(Beginning of GIVEN ENTRIES)

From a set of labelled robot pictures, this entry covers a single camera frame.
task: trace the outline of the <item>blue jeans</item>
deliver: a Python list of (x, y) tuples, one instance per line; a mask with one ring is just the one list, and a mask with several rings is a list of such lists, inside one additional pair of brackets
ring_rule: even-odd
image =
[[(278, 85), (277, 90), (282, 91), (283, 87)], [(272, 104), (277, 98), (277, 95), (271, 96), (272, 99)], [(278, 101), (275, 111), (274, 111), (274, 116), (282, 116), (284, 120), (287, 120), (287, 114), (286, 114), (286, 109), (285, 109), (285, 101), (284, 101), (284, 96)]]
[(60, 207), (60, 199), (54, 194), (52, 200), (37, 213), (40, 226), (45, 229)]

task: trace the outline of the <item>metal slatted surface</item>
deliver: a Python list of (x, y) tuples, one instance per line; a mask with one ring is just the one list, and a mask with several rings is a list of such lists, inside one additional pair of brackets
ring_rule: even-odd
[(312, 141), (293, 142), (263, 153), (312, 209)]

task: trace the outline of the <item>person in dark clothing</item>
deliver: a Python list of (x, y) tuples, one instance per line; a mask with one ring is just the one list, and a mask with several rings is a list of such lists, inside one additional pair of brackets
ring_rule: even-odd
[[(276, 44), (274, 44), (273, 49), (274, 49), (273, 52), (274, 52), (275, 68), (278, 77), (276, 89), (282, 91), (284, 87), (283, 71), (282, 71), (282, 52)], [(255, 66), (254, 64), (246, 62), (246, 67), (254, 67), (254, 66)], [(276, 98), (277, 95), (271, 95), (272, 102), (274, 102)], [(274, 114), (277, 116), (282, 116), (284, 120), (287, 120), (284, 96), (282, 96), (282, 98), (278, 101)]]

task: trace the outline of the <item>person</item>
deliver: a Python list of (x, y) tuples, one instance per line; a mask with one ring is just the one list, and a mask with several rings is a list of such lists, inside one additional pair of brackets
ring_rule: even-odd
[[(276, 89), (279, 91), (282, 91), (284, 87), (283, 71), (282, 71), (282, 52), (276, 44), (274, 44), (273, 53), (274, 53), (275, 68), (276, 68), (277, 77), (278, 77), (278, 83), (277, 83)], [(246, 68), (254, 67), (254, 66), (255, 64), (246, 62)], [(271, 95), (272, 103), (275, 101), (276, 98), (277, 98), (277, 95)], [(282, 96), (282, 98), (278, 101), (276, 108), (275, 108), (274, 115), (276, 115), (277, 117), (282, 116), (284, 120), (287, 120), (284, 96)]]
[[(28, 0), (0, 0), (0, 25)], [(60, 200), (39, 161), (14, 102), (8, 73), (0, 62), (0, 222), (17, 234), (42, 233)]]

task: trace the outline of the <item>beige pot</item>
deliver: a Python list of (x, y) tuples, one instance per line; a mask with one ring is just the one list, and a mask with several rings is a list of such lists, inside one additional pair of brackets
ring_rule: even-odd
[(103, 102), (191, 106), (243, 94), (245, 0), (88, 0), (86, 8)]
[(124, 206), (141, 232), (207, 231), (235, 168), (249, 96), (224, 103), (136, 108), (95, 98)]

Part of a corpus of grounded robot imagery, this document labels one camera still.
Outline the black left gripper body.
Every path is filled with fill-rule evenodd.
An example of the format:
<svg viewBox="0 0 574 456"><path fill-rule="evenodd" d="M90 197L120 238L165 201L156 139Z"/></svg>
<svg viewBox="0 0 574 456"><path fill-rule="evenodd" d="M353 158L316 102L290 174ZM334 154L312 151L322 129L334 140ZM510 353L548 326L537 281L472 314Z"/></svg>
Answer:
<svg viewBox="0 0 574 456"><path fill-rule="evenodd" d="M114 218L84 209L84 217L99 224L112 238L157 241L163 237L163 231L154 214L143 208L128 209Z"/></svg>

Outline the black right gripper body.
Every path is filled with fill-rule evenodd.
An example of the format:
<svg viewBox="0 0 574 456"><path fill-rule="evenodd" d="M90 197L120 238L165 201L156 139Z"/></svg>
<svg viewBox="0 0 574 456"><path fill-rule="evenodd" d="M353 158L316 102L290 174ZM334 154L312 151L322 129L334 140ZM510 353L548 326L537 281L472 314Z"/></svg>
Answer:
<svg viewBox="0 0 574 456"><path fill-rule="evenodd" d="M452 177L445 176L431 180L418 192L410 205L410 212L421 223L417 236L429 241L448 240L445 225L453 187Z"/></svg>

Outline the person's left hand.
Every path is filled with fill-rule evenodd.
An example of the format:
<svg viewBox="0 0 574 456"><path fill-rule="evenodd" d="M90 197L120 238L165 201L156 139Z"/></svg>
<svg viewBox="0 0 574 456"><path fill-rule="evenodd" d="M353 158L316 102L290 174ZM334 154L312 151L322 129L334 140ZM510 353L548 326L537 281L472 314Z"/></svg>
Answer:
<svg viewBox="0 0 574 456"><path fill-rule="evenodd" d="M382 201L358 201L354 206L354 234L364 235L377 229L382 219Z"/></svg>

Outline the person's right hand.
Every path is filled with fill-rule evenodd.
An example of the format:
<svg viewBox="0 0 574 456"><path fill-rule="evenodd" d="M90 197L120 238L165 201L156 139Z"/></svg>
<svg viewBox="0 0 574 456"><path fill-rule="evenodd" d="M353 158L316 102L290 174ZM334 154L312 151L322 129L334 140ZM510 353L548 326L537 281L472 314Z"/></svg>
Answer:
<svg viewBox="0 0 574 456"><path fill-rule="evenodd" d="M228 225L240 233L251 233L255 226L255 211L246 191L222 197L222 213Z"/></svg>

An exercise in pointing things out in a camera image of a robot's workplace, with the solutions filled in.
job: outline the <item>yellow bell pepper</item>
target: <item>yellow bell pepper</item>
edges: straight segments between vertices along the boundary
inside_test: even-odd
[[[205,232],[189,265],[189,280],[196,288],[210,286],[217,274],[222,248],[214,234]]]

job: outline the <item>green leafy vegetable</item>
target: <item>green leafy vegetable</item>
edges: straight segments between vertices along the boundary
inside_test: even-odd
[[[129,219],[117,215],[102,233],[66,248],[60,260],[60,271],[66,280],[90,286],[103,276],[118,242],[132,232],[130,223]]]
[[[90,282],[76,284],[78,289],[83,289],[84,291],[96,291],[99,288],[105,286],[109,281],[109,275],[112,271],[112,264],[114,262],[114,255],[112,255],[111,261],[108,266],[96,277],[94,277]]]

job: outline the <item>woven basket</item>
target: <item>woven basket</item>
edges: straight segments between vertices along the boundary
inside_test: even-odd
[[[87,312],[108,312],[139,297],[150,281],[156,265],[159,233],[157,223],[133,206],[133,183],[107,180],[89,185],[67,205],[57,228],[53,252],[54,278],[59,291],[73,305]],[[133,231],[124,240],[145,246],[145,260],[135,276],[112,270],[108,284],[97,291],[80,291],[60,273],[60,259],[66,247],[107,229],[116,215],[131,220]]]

(End of GIVEN ENTRIES)

▶ [ACTION ITEM] The entries above must be output exactly, with every line preserved.

▶ [WRITTEN SOLUTION]
From a set of labelled robot pictures, this entry covers a single camera frame.
task: trace the outline of the <item>blue jeans</item>
deliver: a Python list of (x, y) tuples, one instance per line; a mask with one ring is just the one list, and a mask with several rings is a list of such lists, inside one additional pair of brackets
ring_rule: even-odd
image =
[[(278, 85), (277, 90), (282, 91), (283, 87)], [(272, 104), (277, 98), (277, 95), (271, 96), (272, 99)], [(278, 101), (275, 111), (274, 111), (274, 116), (282, 116), (284, 120), (287, 120), (287, 114), (286, 114), (286, 109), (285, 109), (285, 101), (284, 101), (284, 96)]]
[(60, 207), (60, 199), (54, 194), (52, 200), (37, 213), (40, 226), (45, 229)]

task: trace the outline of the <item>metal slatted surface</item>
deliver: a Python list of (x, y) tuples, one instance per line; a mask with one ring is just the one list, and a mask with several rings is a list of such lists, inside one additional pair of brackets
ring_rule: even-odd
[(312, 141), (293, 142), (263, 153), (312, 209)]

task: trace the outline of the <item>person in dark clothing</item>
deliver: a Python list of (x, y) tuples, one instance per line; a mask with one ring is just the one list, and a mask with several rings is a list of such lists, inside one additional pair of brackets
ring_rule: even-odd
[[(276, 44), (274, 44), (273, 49), (274, 49), (273, 52), (274, 52), (275, 68), (278, 77), (276, 89), (282, 91), (284, 87), (283, 71), (282, 71), (282, 52)], [(255, 66), (254, 64), (246, 62), (246, 67), (254, 67), (254, 66)], [(276, 98), (277, 95), (271, 95), (272, 102), (274, 102)], [(274, 114), (277, 116), (282, 116), (284, 120), (287, 120), (284, 96), (282, 96), (282, 98), (278, 101)]]

task: trace the outline of the <item>person</item>
deliver: a Python list of (x, y) tuples, one instance per line; a mask with one ring is just the one list, and a mask with several rings is a list of such lists, inside one additional pair of brackets
ring_rule: even-odd
[[(276, 89), (279, 91), (282, 91), (284, 87), (283, 71), (282, 71), (282, 52), (276, 44), (274, 44), (273, 53), (274, 53), (275, 68), (276, 68), (277, 77), (278, 77), (278, 83), (277, 83)], [(246, 68), (254, 67), (254, 66), (255, 64), (246, 62)], [(271, 95), (272, 103), (275, 101), (276, 98), (277, 98), (277, 95)], [(282, 96), (282, 98), (278, 101), (276, 108), (275, 108), (274, 115), (276, 115), (277, 117), (282, 116), (284, 120), (287, 120), (284, 96)]]
[[(28, 0), (0, 0), (0, 25)], [(60, 200), (39, 161), (14, 102), (8, 73), (0, 62), (0, 222), (17, 234), (42, 233)]]

task: trace the outline of the <item>beige pot</item>
deliver: a Python list of (x, y) tuples, one instance per line; a mask with one ring is just the one list, and a mask with several rings is a list of such lists, inside one additional pair of brackets
ring_rule: even-odd
[(103, 102), (191, 106), (243, 94), (245, 0), (88, 0), (86, 8)]
[(124, 206), (141, 232), (207, 231), (235, 168), (249, 96), (224, 103), (136, 108), (95, 98)]

Part of a corpus of grounded robot imagery, this document labels one camera still.
Outline the black left gripper body.
Every path is filled with fill-rule evenodd.
An example of the format:
<svg viewBox="0 0 574 456"><path fill-rule="evenodd" d="M90 197L120 238L165 201L156 139Z"/></svg>
<svg viewBox="0 0 574 456"><path fill-rule="evenodd" d="M353 158L316 102L290 174ZM334 154L312 151L322 129L334 140ZM510 353L548 326L537 281L472 314Z"/></svg>
Answer:
<svg viewBox="0 0 574 456"><path fill-rule="evenodd" d="M114 218L84 209L84 217L99 224L112 238L157 241L163 237L163 231L154 214L143 208L128 209Z"/></svg>

Outline the black right gripper body.
Every path is filled with fill-rule evenodd.
An example of the format:
<svg viewBox="0 0 574 456"><path fill-rule="evenodd" d="M90 197L120 238L165 201L156 139Z"/></svg>
<svg viewBox="0 0 574 456"><path fill-rule="evenodd" d="M353 158L316 102L290 174ZM334 154L312 151L322 129L334 140ZM510 353L548 326L537 281L472 314Z"/></svg>
Answer:
<svg viewBox="0 0 574 456"><path fill-rule="evenodd" d="M452 177L445 176L431 180L418 192L410 205L410 212L421 223L417 236L429 241L448 240L445 225L453 187Z"/></svg>

Outline the person's left hand.
Every path is filled with fill-rule evenodd.
An example of the format:
<svg viewBox="0 0 574 456"><path fill-rule="evenodd" d="M90 197L120 238L165 201L156 139Z"/></svg>
<svg viewBox="0 0 574 456"><path fill-rule="evenodd" d="M353 158L316 102L290 174ZM334 154L312 151L322 129L334 140ZM510 353L548 326L537 281L472 314Z"/></svg>
Answer:
<svg viewBox="0 0 574 456"><path fill-rule="evenodd" d="M382 201L358 201L354 206L354 234L364 235L377 229L382 219Z"/></svg>

Outline the person's right hand.
Every path is filled with fill-rule evenodd.
An example of the format:
<svg viewBox="0 0 574 456"><path fill-rule="evenodd" d="M90 197L120 238L165 201L156 139Z"/></svg>
<svg viewBox="0 0 574 456"><path fill-rule="evenodd" d="M353 158L316 102L290 174ZM334 154L312 151L322 129L334 140ZM510 353L548 326L537 281L472 314Z"/></svg>
Answer:
<svg viewBox="0 0 574 456"><path fill-rule="evenodd" d="M228 225L240 233L251 233L255 226L255 211L246 191L222 197L222 213Z"/></svg>

An exercise in pointing things out in a camera image of a robot's workplace, with the solutions filled in.
job: outline the <item>yellow bell pepper</item>
target: <item>yellow bell pepper</item>
edges: straight segments between vertices along the boundary
inside_test: even-odd
[[[205,232],[189,265],[189,280],[196,288],[210,286],[217,274],[222,248],[214,234]]]

job: outline the <item>green leafy vegetable</item>
target: <item>green leafy vegetable</item>
edges: straight segments between vertices along the boundary
inside_test: even-odd
[[[129,219],[117,215],[102,233],[66,248],[60,260],[60,271],[66,280],[90,286],[103,276],[118,242],[132,232],[130,223]]]
[[[90,282],[76,284],[78,289],[83,289],[84,291],[96,291],[99,288],[105,286],[109,281],[109,275],[112,271],[112,264],[114,262],[114,255],[112,255],[111,261],[108,266],[96,277],[94,277]]]

job: outline the <item>woven basket</item>
target: <item>woven basket</item>
edges: straight segments between vertices along the boundary
inside_test: even-odd
[[[87,312],[108,312],[139,297],[150,281],[156,265],[159,233],[157,223],[133,206],[133,183],[107,180],[89,185],[67,205],[57,228],[53,252],[54,278],[59,291],[73,305]],[[133,231],[124,240],[145,246],[145,260],[135,276],[112,270],[108,284],[97,291],[80,291],[60,273],[60,259],[66,247],[107,229],[116,215],[131,220]]]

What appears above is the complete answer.